Why Shifting arguments (shift) in Bash Scripting? - Purpose & Use Cases

Choose your learning style9 modes available
The Big Idea

Discover how a simple command can turn a confusing pile of inputs into an easy-to-handle list!

The Scenario

Imagine you have a script that takes many inputs, like names or options, and you want to handle each one step-by-step. Doing this by manually checking each input one by one feels like sorting a messy pile of papers by hand.

The Problem

Manually accessing each input using fixed positions is slow and confusing.

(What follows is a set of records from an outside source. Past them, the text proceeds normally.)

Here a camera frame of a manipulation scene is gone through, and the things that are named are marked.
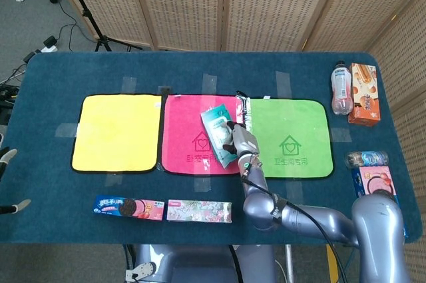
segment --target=teal snack package
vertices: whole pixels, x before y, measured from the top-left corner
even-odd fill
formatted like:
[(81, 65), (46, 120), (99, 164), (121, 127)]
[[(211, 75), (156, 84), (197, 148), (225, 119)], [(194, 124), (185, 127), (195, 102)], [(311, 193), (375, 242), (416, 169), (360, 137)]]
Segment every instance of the teal snack package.
[(216, 155), (220, 164), (226, 168), (228, 164), (237, 158), (235, 154), (230, 154), (223, 149), (224, 144), (232, 142), (231, 130), (226, 125), (227, 121), (231, 121), (228, 110), (225, 105), (220, 105), (201, 113), (201, 119), (208, 139), (212, 144), (214, 155)]

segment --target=house logo
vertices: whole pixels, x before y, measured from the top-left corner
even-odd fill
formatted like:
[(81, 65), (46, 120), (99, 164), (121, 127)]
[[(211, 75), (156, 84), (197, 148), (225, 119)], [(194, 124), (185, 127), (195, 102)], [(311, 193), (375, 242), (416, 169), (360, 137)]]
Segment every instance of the house logo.
[(196, 138), (192, 140), (192, 143), (194, 143), (194, 150), (196, 152), (210, 151), (210, 142), (208, 140), (208, 137), (206, 136), (206, 133), (204, 133), (203, 131), (198, 133)]
[(280, 144), (283, 155), (299, 155), (299, 150), (301, 147), (301, 144), (291, 135), (288, 135), (286, 139)]

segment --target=tripod stand
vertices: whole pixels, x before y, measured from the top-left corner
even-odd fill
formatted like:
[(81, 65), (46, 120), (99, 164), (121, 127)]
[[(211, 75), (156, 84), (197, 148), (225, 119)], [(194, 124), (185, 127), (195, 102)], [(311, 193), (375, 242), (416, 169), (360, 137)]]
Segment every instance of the tripod stand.
[(108, 42), (120, 43), (121, 45), (126, 45), (129, 48), (135, 48), (135, 49), (138, 49), (138, 50), (142, 50), (142, 48), (138, 47), (137, 45), (131, 45), (130, 43), (119, 41), (119, 40), (107, 37), (106, 35), (103, 35), (102, 31), (99, 29), (99, 27), (98, 27), (95, 19), (92, 16), (91, 11), (87, 7), (85, 1), (84, 0), (79, 0), (79, 2), (81, 4), (81, 6), (83, 7), (82, 16), (86, 17), (87, 19), (89, 19), (91, 25), (93, 26), (93, 29), (96, 31), (96, 33), (97, 33), (97, 35), (99, 37), (98, 42), (96, 44), (96, 48), (95, 48), (96, 52), (99, 50), (99, 47), (101, 47), (102, 45), (105, 46), (105, 49), (107, 51), (112, 51)]

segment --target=yellow towel
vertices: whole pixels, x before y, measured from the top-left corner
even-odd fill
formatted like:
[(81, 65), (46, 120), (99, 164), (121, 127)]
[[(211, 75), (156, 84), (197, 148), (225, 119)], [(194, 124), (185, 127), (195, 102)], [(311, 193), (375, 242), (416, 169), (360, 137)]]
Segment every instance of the yellow towel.
[(138, 172), (157, 160), (161, 96), (87, 97), (75, 139), (72, 167), (82, 172)]

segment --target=blue tablecloth
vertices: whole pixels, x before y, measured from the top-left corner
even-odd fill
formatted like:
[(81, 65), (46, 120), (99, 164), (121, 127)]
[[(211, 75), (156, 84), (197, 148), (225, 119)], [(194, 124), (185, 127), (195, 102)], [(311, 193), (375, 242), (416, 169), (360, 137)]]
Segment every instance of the blue tablecloth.
[[(219, 95), (232, 95), (239, 90), (252, 97), (286, 94), (290, 97), (291, 89), (294, 99), (312, 99), (324, 105), (333, 135), (332, 175), (319, 180), (269, 180), (270, 190), (290, 198), (293, 203), (327, 206), (350, 216), (356, 196), (343, 161), (345, 153), (384, 150), (389, 153), (390, 169), (409, 234), (407, 241), (417, 240), (422, 233), (419, 209), (381, 76), (378, 76), (381, 122), (373, 128), (349, 125), (346, 117), (331, 111), (330, 75), (338, 60), (377, 66), (375, 59), (366, 53), (36, 55), (29, 63), (3, 143), (19, 152), (0, 182), (0, 204), (18, 203), (25, 198), (30, 198), (32, 203), (18, 214), (0, 216), (0, 241), (322, 243), (284, 229), (272, 233), (256, 230), (242, 211), (244, 194), (237, 176), (212, 176), (211, 190), (195, 192), (194, 177), (167, 174), (160, 169), (146, 174), (124, 174), (122, 180), (106, 174), (79, 174), (71, 170), (74, 138), (66, 131), (67, 127), (77, 124), (87, 95), (120, 93), (130, 86), (136, 93), (157, 93), (159, 86), (171, 86), (173, 93), (201, 93), (212, 88), (214, 79)], [(97, 194), (164, 201), (169, 198), (230, 201), (233, 223), (156, 222), (95, 215), (92, 205)]]

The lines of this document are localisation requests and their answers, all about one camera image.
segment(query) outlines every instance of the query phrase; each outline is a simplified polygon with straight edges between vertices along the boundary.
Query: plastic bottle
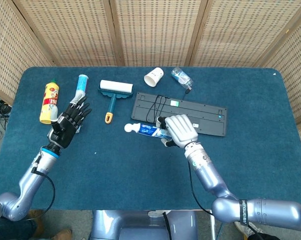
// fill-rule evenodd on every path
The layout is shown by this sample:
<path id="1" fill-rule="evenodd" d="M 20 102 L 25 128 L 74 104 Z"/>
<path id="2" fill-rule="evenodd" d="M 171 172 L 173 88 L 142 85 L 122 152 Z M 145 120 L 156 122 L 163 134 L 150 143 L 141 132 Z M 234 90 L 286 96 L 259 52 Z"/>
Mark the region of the plastic bottle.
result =
<path id="1" fill-rule="evenodd" d="M 57 99 L 59 97 L 60 87 L 56 84 L 56 80 L 53 79 L 50 83 L 46 84 L 44 99 L 42 101 L 39 121 L 43 124 L 51 124 L 51 111 L 52 107 L 57 105 Z"/>
<path id="2" fill-rule="evenodd" d="M 89 77 L 86 76 L 85 74 L 81 74 L 78 76 L 76 93 L 75 93 L 75 97 L 70 101 L 71 104 L 76 104 L 82 97 L 85 96 L 88 79 Z"/>
<path id="3" fill-rule="evenodd" d="M 134 131 L 135 133 L 155 137 L 155 138 L 165 138 L 165 139 L 172 139 L 172 136 L 170 133 L 165 130 L 161 129 L 155 126 L 149 126 L 146 124 L 140 124 L 140 123 L 134 123 L 130 124 L 127 123 L 124 127 L 125 132 L 130 133 L 131 131 Z"/>
<path id="4" fill-rule="evenodd" d="M 171 71 L 171 76 L 186 89 L 187 94 L 192 90 L 192 86 L 194 83 L 193 80 L 179 67 L 175 67 Z"/>

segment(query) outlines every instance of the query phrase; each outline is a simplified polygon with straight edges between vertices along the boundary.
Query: orange handle
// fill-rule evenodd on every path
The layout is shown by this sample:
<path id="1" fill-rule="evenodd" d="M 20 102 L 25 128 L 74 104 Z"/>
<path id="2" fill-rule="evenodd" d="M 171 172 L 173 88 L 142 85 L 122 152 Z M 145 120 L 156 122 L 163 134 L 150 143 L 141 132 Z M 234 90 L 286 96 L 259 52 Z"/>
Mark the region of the orange handle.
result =
<path id="1" fill-rule="evenodd" d="M 113 114 L 111 112 L 106 113 L 105 123 L 110 124 L 113 119 Z"/>

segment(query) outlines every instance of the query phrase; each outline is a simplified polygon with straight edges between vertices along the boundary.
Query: black band
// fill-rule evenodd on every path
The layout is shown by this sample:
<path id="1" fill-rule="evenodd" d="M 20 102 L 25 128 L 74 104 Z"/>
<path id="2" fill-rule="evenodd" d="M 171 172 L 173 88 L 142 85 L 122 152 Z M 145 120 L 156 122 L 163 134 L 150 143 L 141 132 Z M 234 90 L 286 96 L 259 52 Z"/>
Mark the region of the black band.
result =
<path id="1" fill-rule="evenodd" d="M 244 225 L 244 226 L 248 226 L 249 225 L 249 216 L 247 214 L 247 200 L 240 199 L 239 207 L 240 207 L 240 224 Z"/>

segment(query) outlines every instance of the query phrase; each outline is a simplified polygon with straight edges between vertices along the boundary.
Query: white robotic hand
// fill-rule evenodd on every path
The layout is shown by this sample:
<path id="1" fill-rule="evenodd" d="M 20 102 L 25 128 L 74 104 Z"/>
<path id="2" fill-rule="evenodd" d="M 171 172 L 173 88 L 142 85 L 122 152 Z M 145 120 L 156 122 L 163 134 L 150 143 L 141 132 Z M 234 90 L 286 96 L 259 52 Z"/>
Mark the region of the white robotic hand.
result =
<path id="1" fill-rule="evenodd" d="M 162 129 L 167 129 L 172 137 L 172 141 L 162 138 L 162 142 L 166 147 L 174 145 L 180 148 L 185 148 L 186 145 L 196 142 L 198 134 L 194 129 L 190 119 L 185 115 L 175 115 L 170 117 L 158 117 L 156 126 Z"/>

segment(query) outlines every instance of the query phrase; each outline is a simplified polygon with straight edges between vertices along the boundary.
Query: blue tablecloth
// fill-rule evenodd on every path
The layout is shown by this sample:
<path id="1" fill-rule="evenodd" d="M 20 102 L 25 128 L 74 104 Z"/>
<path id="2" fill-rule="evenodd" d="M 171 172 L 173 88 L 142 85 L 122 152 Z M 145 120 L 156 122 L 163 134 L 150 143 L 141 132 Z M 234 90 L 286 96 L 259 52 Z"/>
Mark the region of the blue tablecloth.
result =
<path id="1" fill-rule="evenodd" d="M 184 151 L 165 148 L 156 138 L 126 133 L 137 92 L 181 99 L 185 90 L 163 67 L 156 87 L 144 83 L 152 67 L 32 67 L 20 80 L 0 152 L 0 193 L 19 192 L 18 181 L 41 146 L 49 125 L 39 122 L 46 83 L 60 86 L 59 112 L 74 97 L 79 74 L 89 77 L 93 109 L 49 173 L 56 185 L 55 209 L 198 209 Z M 301 203 L 301 141 L 281 74 L 268 68 L 183 67 L 194 80 L 185 100 L 226 107 L 225 137 L 200 134 L 215 167 L 241 199 L 258 197 Z M 101 80 L 134 84 L 134 96 L 119 99 L 105 124 L 110 98 L 98 92 Z M 202 205 L 215 199 L 193 175 Z M 33 208 L 46 208 L 52 190 L 44 182 Z"/>

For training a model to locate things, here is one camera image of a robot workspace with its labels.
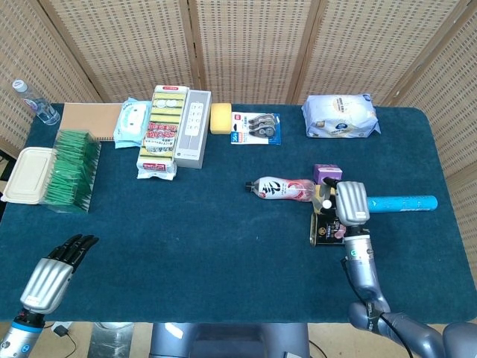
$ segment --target blue tube
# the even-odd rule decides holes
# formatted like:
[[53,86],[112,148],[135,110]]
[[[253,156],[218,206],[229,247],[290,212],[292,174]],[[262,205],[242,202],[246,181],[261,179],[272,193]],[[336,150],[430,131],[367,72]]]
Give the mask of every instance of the blue tube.
[[397,213],[399,211],[432,211],[437,199],[423,196],[370,196],[367,198],[370,213]]

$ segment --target table
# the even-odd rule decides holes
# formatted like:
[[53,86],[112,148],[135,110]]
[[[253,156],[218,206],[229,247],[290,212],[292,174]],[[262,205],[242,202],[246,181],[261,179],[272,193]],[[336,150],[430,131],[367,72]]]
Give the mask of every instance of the table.
[[[382,134],[309,139],[301,109],[279,113],[282,145],[231,145],[209,135],[202,169],[174,181],[137,180],[138,148],[104,142],[88,215],[8,204],[0,224],[0,319],[9,320],[40,257],[76,233],[101,241],[87,254],[49,320],[347,321],[356,298],[342,247],[309,244],[311,204],[265,201],[244,183],[312,178],[334,163],[367,194],[435,195],[432,213],[375,214],[368,222],[382,291],[394,311],[428,323],[476,316],[477,294],[432,139],[412,108],[376,109]],[[27,145],[51,146],[57,126],[34,121]]]

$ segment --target yellow sponge
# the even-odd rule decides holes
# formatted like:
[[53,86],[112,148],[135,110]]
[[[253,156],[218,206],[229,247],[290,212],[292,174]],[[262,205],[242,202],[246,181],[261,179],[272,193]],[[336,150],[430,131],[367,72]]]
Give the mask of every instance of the yellow sponge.
[[232,104],[212,103],[210,108],[210,133],[230,134],[232,131]]

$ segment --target white box
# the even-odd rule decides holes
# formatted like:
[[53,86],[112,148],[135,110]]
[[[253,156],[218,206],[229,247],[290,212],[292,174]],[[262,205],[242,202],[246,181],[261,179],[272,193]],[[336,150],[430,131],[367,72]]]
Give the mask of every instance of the white box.
[[177,138],[174,159],[177,166],[202,168],[210,120],[212,93],[189,90]]

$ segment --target water bottle
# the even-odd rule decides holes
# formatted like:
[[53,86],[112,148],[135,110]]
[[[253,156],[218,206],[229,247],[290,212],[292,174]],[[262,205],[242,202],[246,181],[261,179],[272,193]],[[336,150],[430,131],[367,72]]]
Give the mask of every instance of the water bottle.
[[49,102],[36,89],[28,86],[23,80],[15,80],[12,87],[43,123],[54,125],[60,120],[60,114]]

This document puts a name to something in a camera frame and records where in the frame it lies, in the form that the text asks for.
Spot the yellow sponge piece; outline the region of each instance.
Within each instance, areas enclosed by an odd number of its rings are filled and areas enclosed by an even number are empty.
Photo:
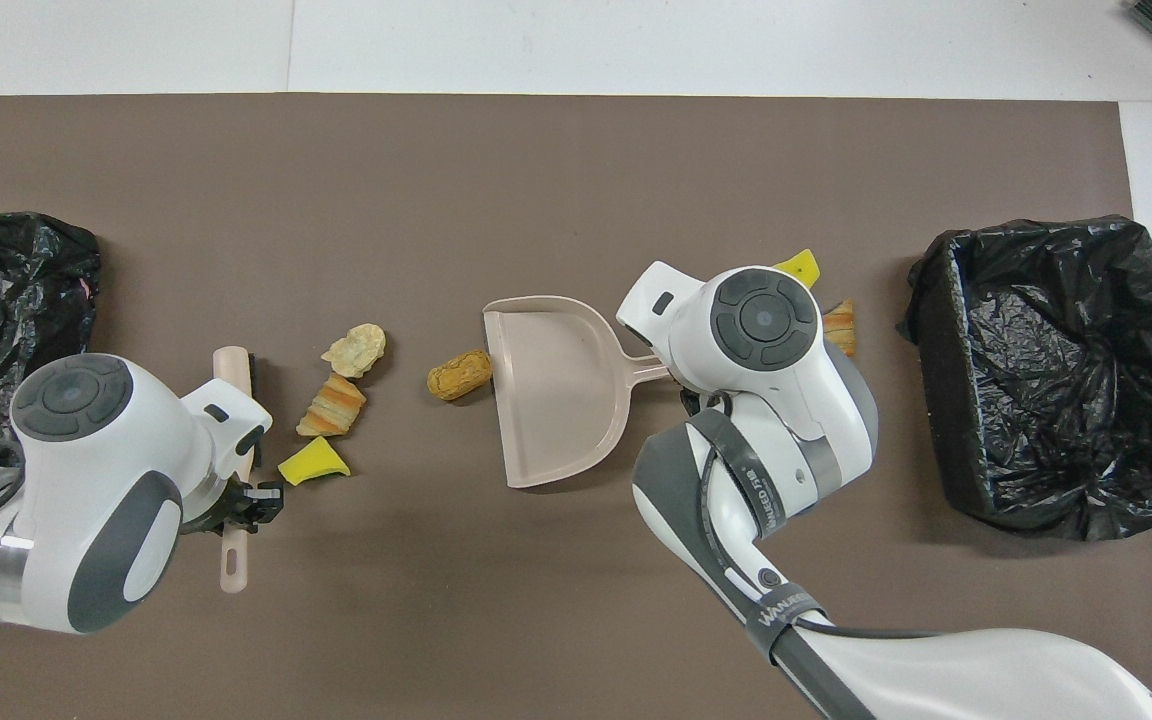
[[[814,282],[820,279],[820,266],[814,264],[814,255],[810,250],[804,250],[795,255],[794,258],[772,266],[798,278],[799,282],[809,288],[814,286]]]
[[[344,464],[343,460],[340,460],[335,450],[332,450],[332,446],[328,445],[326,438],[317,437],[311,439],[310,445],[302,447],[301,452],[297,452],[296,455],[279,462],[278,471],[293,486],[298,486],[298,484],[305,480],[321,478],[324,475],[348,475],[349,465]]]

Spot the robotic arm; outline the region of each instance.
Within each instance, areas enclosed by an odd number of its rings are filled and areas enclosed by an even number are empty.
[[[23,468],[0,468],[5,623],[94,632],[154,589],[179,533],[270,518],[233,478],[270,415],[232,384],[177,397],[128,359],[76,355],[30,374],[10,414]]]
[[[806,287],[773,268],[702,283],[655,263],[628,293],[617,320],[708,406],[637,458],[634,500],[657,538],[823,717],[1152,720],[1147,688],[1083,643],[838,628],[755,547],[873,461],[873,396],[819,316]]]

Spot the beige dustpan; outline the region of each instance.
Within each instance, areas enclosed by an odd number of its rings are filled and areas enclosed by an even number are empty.
[[[509,487],[598,464],[626,432],[634,386],[669,373],[653,356],[627,356],[607,320],[570,297],[498,300],[483,324]]]

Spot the round button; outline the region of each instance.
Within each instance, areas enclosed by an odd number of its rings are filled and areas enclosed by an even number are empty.
[[[53,414],[76,414],[100,395],[100,384],[86,370],[67,369],[41,388],[41,406]]]
[[[778,295],[755,295],[740,310],[740,325],[750,338],[771,342],[781,338],[794,323],[794,310]]]

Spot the brown surface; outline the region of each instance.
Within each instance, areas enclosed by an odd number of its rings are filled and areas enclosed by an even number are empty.
[[[483,346],[491,300],[612,314],[653,259],[708,276],[802,247],[824,306],[856,298],[882,441],[768,555],[840,623],[1053,630],[1152,688],[1152,532],[1022,541],[948,509],[892,331],[939,232],[1130,214],[1114,105],[0,99],[0,210],[23,209],[103,238],[97,350],[179,392],[217,346],[260,355],[271,461],[302,442],[329,342],[378,323],[391,344],[334,441],[359,477],[291,490],[245,592],[219,591],[215,538],[188,537],[106,632],[0,626],[0,717],[811,717],[634,509],[637,447],[682,418],[670,382],[636,391],[601,465],[536,492],[506,487],[488,392],[425,389]]]

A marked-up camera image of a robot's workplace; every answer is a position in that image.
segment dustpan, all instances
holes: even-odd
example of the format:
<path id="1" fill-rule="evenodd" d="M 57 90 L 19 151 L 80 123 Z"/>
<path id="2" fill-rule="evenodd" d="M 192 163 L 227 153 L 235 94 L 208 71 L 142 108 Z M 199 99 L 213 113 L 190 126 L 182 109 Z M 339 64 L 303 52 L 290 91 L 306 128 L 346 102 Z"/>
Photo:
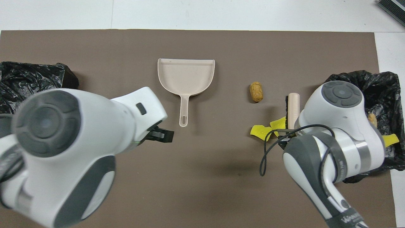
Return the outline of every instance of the dustpan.
<path id="1" fill-rule="evenodd" d="M 158 60 L 158 77 L 162 86 L 180 96 L 181 127 L 188 123 L 188 100 L 202 93 L 214 77 L 215 60 L 168 59 Z"/>

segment cardboard piece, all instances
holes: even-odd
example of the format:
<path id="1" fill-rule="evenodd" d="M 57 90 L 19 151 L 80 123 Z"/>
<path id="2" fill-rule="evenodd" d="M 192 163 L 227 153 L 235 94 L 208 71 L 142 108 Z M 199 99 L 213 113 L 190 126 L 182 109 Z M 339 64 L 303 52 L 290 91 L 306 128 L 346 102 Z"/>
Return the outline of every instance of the cardboard piece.
<path id="1" fill-rule="evenodd" d="M 215 59 L 207 90 L 190 98 L 189 124 L 178 124 L 179 97 L 157 75 L 158 58 Z M 263 141 L 253 125 L 285 115 L 285 96 L 310 94 L 333 73 L 379 72 L 373 33 L 46 30 L 2 31 L 0 61 L 70 67 L 79 89 L 107 98 L 149 86 L 169 118 L 173 143 L 145 142 L 117 156 L 117 176 L 101 207 L 77 228 L 326 227 L 284 168 L 282 150 L 259 176 Z M 249 85 L 264 99 L 251 100 Z M 370 227 L 395 226 L 389 173 L 338 184 Z M 40 227 L 0 209 L 0 226 Z"/>

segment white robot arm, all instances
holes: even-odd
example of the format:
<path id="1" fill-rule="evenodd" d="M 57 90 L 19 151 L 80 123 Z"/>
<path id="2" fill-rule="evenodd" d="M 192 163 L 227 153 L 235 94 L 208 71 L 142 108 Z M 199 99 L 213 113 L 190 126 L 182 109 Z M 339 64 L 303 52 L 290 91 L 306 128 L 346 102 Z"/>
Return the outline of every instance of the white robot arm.
<path id="1" fill-rule="evenodd" d="M 166 118 L 148 87 L 111 100 L 72 89 L 31 96 L 0 119 L 3 205 L 48 228 L 84 220 L 108 194 L 116 154 L 144 140 L 172 141 L 172 131 L 157 127 Z M 21 158 L 24 168 L 6 180 Z"/>
<path id="2" fill-rule="evenodd" d="M 333 183 L 378 168 L 384 161 L 384 142 L 364 112 L 364 97 L 354 85 L 327 82 L 309 98 L 297 128 L 287 144 L 284 165 L 308 195 L 330 228 L 364 228 L 363 218 L 339 193 Z"/>

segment dustpan handle hole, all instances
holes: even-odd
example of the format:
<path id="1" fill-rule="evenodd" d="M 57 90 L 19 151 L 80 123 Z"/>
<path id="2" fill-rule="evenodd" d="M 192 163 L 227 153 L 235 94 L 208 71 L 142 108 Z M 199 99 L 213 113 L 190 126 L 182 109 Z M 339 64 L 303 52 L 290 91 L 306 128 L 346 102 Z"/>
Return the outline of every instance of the dustpan handle hole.
<path id="1" fill-rule="evenodd" d="M 181 117 L 181 123 L 184 125 L 187 123 L 187 117 L 186 116 L 182 116 Z"/>

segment trash bag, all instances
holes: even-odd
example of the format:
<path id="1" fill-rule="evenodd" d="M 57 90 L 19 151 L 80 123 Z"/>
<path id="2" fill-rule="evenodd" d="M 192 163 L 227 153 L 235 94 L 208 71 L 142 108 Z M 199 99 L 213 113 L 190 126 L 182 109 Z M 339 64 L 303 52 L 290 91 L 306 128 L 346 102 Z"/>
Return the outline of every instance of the trash bag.
<path id="1" fill-rule="evenodd" d="M 0 62 L 0 114 L 14 114 L 29 96 L 52 88 L 77 89 L 79 80 L 62 63 L 40 65 Z"/>
<path id="2" fill-rule="evenodd" d="M 354 71 L 331 75 L 325 82 L 346 81 L 356 85 L 364 95 L 365 113 L 375 114 L 377 129 L 382 135 L 396 134 L 399 143 L 386 148 L 385 159 L 377 169 L 346 178 L 345 183 L 356 183 L 363 178 L 396 169 L 405 169 L 405 136 L 401 107 L 401 88 L 398 75 L 392 72 L 371 74 L 367 71 Z"/>

If you want to process inputs in order, you must remember which one you handled and which is next. It's easy to make mistakes or miss some inputs.

The Solution

The shift command lets you move through inputs smoothly. It removes the first input each time you use it, so the next input becomes the first. This way, you can loop through all inputs easily without tracking positions.

Before vs After
Before
echo $1
echo $2
echo $3
After
while [ "$1" != "" ]; do
  echo $1
  shift
 done
What It Enables

It makes processing any number of inputs simple and error-free, like flipping through pages one by one without losing your place.

Real Life Example

When writing a script to delete files given as arguments, shift helps you delete each file one after another without worrying about how many files were passed.

Key Takeaways

Manual input handling is slow and error-prone.

shift moves inputs so you can process them one by one easily.

This makes scripts flexible and simpler to write.